Pound to Euro Rate 2025 Forecast Outlook: Analyst Views Roundup
The consensus forecast among investment banks is that the Pound to Euro exchange rate (GBP/EUR) will strengthen to 1.2200 at the end of the year from around 1.2050 at the end of 2024.Some investment banks expect more substantial Pound gains.
HSBC (LON:HSBA) does have reservations over the UK outlook, but its central case is that it will out-perform the Euro-Zone and this will maintain upward pressure on GBP/EUR.
It forecasts that GBP/EUR will strengthen to 1.25 at the end of 2025.
According to HSBC; “Although still plagued by numerous headwinds to growth, we think the UK is better positioned to face the current set of global challenges than the eurozone.
This leaves the UK likely to perform midway between the strong US economy and weaker eurozone economy, sending EUR-GBP to fall to 0.80 by Q3 2025.”
HSBC focussed on Euro-Zone difficulties; “Political instability now envelopes the eurozone’s two largest economies, Germany and France, preventing Berlin from addressing lost industrial competitiveness and hampering Macron’s plans to stabilise soaring Gallic debt.
To complicate things further, US President-elect Trump has threatened tariffs on imports from Europe while holding back on supporting Washington’s long-standing European defence guarantee.”
ING noted near-term Pound support; “We think this trend is primarily being driven by the BoE versus ECB story.
But warmer relations between the UK and the EU can’t hurt.
Equally, the eurozone’s fiscal straitjacket should mean the UK economy does outperform in 2025.”
HSBC also noted the potential for closer UK-EU relations; “Improved trust could strengthen investor confidence, supporting FDI flows into the UK which would provide a more stable funding base for the UK’s current account.”
There is very little in the way of dissent on the near-term view.

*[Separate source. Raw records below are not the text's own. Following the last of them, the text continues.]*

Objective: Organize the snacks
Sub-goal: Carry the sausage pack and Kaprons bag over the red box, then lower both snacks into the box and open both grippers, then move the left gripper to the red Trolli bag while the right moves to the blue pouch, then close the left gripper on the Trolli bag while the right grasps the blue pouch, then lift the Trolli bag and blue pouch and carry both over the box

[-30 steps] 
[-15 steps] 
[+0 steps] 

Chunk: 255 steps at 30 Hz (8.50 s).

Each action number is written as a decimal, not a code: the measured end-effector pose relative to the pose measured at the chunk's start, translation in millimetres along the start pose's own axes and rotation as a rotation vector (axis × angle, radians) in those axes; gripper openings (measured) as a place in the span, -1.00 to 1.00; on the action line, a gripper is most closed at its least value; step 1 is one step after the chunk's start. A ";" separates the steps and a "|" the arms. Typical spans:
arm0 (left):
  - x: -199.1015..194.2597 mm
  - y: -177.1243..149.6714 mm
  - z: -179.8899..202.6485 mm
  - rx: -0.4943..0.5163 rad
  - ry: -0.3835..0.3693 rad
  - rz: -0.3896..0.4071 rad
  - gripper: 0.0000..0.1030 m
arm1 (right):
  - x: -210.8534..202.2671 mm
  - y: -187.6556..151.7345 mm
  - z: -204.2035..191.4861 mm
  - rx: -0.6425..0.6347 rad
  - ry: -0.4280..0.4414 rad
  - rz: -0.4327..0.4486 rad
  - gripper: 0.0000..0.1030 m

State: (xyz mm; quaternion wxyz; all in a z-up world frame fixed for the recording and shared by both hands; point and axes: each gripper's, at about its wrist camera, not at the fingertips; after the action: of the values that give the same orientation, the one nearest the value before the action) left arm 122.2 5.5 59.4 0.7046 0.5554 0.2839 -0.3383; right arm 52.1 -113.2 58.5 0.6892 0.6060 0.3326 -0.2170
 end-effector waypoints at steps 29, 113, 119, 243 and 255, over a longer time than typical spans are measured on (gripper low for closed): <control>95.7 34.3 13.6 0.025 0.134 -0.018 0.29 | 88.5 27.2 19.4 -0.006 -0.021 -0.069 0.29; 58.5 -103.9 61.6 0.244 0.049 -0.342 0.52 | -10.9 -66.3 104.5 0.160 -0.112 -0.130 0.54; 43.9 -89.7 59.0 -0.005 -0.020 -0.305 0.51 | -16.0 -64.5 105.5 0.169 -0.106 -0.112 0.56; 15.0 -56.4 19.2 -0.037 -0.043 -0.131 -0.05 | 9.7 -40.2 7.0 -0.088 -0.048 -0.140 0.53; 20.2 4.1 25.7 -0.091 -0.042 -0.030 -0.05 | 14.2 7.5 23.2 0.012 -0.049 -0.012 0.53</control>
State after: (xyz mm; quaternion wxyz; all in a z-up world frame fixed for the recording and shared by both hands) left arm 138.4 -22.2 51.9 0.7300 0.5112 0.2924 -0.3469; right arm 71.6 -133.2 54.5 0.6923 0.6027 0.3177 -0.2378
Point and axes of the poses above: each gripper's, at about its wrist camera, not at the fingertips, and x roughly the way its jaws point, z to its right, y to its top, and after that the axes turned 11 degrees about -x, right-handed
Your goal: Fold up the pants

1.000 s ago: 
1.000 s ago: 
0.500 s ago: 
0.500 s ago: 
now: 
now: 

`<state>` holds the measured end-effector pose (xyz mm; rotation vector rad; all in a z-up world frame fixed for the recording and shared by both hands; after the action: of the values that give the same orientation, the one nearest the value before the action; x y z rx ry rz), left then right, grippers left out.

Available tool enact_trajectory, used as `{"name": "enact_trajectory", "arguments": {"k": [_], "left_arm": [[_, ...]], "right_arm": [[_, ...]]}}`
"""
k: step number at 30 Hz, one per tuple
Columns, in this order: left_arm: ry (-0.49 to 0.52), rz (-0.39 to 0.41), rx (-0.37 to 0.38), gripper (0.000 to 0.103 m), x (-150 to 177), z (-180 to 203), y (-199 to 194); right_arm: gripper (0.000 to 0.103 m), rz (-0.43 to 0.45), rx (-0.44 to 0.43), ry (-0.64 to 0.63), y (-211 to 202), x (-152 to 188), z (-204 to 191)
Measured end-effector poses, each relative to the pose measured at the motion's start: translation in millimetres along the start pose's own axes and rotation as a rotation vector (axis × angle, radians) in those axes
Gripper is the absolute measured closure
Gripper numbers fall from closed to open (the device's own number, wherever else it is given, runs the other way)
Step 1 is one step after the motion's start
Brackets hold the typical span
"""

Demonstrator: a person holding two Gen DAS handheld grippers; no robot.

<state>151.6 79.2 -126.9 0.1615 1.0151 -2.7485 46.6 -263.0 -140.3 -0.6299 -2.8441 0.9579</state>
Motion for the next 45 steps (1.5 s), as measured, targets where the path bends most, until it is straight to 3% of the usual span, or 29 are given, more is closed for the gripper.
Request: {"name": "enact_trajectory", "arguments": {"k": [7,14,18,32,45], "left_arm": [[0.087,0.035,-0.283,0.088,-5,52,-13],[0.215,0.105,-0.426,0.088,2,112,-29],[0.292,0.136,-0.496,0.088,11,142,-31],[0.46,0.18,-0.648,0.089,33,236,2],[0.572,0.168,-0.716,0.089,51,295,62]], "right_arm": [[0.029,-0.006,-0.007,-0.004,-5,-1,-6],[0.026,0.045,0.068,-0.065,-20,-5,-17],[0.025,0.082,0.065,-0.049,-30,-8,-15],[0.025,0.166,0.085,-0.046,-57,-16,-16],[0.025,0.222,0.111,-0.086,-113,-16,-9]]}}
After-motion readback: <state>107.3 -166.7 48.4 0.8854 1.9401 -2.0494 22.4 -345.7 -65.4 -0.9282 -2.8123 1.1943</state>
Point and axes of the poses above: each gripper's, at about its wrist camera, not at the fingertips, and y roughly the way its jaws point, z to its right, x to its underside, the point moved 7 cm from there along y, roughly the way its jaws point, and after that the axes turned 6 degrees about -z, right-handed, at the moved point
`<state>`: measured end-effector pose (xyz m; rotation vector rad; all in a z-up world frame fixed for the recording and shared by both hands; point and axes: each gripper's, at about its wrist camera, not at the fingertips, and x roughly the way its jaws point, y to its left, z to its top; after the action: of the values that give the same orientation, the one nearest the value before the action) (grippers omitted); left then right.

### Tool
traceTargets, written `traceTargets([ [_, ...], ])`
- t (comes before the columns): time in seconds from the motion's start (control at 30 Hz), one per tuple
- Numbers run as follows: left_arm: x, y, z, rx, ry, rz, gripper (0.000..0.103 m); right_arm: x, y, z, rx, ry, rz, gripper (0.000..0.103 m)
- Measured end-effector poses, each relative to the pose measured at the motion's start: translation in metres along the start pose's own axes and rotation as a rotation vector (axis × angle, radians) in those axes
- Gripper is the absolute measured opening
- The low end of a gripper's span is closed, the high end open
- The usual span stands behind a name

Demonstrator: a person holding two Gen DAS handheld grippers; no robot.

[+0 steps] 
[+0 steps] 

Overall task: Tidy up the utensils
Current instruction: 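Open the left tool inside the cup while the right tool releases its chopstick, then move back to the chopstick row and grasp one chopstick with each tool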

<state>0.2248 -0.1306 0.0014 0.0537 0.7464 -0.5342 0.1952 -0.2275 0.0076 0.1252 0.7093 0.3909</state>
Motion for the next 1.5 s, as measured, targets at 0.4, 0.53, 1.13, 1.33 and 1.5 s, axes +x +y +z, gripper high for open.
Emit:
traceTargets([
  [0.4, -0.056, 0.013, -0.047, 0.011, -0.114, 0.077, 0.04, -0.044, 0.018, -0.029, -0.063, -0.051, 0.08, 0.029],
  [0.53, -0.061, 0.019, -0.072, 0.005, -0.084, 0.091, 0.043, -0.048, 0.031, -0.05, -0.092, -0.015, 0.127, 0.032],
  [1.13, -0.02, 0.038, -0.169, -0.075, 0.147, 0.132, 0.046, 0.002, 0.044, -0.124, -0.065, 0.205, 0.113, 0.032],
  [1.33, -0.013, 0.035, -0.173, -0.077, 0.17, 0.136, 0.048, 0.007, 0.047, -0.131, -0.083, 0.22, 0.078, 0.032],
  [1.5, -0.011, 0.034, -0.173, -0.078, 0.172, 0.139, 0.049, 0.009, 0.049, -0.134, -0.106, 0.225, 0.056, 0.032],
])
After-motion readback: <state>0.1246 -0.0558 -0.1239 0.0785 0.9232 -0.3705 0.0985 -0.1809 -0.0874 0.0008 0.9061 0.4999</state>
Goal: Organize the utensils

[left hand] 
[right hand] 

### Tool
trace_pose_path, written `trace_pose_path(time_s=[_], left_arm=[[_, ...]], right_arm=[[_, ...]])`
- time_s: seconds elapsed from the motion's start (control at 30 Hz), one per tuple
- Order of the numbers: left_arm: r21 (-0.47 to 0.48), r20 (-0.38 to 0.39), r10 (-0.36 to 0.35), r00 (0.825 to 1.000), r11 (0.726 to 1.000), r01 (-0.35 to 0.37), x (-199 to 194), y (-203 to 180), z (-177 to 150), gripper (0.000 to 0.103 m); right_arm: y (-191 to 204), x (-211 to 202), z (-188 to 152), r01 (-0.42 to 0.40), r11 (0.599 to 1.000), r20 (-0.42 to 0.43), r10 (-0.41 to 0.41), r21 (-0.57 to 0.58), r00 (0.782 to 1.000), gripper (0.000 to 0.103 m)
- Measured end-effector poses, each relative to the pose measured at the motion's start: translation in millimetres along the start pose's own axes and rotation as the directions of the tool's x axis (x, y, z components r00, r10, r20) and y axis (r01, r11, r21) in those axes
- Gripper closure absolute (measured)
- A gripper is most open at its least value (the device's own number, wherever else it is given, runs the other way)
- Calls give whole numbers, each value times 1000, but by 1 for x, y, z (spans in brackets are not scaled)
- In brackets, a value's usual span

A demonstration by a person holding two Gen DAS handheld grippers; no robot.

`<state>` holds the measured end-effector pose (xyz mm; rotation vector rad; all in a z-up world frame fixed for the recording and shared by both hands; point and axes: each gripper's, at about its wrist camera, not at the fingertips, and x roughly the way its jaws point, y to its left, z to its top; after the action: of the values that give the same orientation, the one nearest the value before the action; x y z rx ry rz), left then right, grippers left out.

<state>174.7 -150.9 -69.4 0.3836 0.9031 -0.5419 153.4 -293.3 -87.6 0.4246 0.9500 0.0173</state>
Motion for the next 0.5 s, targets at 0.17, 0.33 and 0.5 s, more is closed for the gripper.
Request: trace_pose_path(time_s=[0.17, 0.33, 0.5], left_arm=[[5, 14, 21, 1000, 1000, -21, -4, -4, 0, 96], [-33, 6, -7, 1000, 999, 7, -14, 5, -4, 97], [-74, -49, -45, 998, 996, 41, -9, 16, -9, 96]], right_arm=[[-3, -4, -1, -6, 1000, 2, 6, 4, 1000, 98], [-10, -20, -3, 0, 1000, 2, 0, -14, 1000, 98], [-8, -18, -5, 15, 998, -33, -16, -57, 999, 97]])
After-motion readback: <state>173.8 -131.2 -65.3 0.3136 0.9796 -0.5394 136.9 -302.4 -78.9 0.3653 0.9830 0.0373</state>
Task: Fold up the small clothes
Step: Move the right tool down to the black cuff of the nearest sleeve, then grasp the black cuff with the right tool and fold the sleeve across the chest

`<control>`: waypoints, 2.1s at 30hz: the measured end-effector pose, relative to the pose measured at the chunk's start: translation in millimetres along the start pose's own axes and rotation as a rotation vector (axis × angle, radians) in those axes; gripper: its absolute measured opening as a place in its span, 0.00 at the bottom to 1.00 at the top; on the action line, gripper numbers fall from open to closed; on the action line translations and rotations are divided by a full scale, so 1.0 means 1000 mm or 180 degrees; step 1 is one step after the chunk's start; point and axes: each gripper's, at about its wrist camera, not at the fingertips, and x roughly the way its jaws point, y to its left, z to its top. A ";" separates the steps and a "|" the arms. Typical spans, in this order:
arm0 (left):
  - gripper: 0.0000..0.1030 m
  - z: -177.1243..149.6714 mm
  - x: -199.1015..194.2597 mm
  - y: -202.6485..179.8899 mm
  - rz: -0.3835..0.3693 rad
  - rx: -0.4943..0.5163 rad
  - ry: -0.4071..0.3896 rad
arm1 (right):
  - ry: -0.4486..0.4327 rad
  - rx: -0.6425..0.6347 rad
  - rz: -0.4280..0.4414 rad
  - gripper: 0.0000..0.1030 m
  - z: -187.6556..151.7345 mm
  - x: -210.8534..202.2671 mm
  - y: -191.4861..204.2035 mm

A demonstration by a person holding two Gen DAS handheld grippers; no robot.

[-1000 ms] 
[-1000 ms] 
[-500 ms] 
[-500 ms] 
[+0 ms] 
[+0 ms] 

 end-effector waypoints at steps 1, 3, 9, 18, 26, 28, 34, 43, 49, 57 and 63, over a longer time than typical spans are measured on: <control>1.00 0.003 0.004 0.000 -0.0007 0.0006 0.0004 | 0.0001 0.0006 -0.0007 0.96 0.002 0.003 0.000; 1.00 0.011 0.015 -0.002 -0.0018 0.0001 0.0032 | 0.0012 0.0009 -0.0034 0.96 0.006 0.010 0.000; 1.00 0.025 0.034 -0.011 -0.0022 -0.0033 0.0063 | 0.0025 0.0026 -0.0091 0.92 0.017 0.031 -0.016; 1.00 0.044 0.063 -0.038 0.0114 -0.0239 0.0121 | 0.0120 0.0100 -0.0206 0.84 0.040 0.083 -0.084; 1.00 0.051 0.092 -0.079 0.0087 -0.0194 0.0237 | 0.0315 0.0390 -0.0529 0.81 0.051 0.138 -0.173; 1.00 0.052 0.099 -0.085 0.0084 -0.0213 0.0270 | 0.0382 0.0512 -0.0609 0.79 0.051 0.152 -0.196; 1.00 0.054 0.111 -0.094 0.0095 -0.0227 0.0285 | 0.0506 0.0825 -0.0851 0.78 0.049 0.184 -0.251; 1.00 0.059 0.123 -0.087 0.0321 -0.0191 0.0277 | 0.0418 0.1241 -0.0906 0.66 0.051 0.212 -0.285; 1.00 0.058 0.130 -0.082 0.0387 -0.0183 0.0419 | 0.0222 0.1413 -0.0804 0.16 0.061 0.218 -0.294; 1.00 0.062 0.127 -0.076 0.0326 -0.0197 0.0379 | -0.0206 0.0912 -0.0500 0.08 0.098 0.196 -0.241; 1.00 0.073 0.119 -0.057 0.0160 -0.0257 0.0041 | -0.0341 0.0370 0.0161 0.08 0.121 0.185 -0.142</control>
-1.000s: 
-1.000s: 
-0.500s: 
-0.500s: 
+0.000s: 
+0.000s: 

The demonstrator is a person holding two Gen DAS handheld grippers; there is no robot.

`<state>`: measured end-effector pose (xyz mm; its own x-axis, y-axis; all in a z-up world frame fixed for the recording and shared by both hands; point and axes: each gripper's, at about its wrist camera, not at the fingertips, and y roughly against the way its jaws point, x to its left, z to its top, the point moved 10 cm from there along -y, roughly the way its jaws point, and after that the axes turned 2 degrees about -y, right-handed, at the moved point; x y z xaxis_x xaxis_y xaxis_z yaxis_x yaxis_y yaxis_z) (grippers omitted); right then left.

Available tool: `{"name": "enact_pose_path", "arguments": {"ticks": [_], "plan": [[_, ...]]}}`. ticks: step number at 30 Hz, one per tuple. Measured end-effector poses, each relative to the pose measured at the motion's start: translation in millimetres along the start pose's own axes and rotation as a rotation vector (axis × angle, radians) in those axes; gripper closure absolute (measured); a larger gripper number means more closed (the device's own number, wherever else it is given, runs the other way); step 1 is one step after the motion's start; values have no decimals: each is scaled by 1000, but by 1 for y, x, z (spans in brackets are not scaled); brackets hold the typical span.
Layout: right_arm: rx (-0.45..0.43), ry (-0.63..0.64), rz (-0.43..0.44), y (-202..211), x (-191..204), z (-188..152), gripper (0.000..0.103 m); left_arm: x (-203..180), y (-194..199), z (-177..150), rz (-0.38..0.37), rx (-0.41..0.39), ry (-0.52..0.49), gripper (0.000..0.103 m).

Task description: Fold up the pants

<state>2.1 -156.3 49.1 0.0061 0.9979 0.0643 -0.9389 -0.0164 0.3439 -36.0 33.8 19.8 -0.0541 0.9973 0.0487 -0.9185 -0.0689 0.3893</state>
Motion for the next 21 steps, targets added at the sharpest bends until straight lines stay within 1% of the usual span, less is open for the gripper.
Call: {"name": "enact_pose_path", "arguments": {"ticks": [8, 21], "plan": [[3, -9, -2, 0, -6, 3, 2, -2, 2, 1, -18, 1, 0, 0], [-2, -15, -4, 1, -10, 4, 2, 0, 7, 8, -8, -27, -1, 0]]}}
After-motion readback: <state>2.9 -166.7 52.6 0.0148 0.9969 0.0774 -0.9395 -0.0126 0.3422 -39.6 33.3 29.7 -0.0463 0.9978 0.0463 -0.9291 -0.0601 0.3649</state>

Danske Bank (CSE:DANSKE) commented; “GBP continues to benefit from a hawkish BoE, inflation and wage growth remaining elevated and underlying growth in the UK outperforming the Eurozone.
We think these forces will continue to weigh on the cross also in the coming quarters.”
RBC Capital Markets (RBC) considers that the UK is less exposed to global trade threats; “Externally, we think the UK is less vulnerable than some other economies, such as the Euro area, to tariff risks under Trump’s presidency.
If the potential tariffs are focused on goods imports, then the UK should be more insulated due to services making up around two-thirds of its exports to the US.”
Beyond the near term, however, several investment banks have greater reservations over expecting further Pound gains.
According to RBC a lot of ‘bad news’ and Pound ‘good news’ has already been priced in.
It added that traders are already holding substantial long Pound positions, leaving it vulnerable to a correction while it also considers that the Pound is overvalued at current levels.
RBC added; “The hurdle is low for GBP weakness if there are any concerns about UK’s growth outlook or fiscal dynamics, and/or there is a risk-off shock.”
Bank of England policies will be a key element during the year.
At this stage, markets are only pricing in two Bank of England rate cuts for 2025.
If this pricing is sustained, the Pound will maintain a strong yield advantage.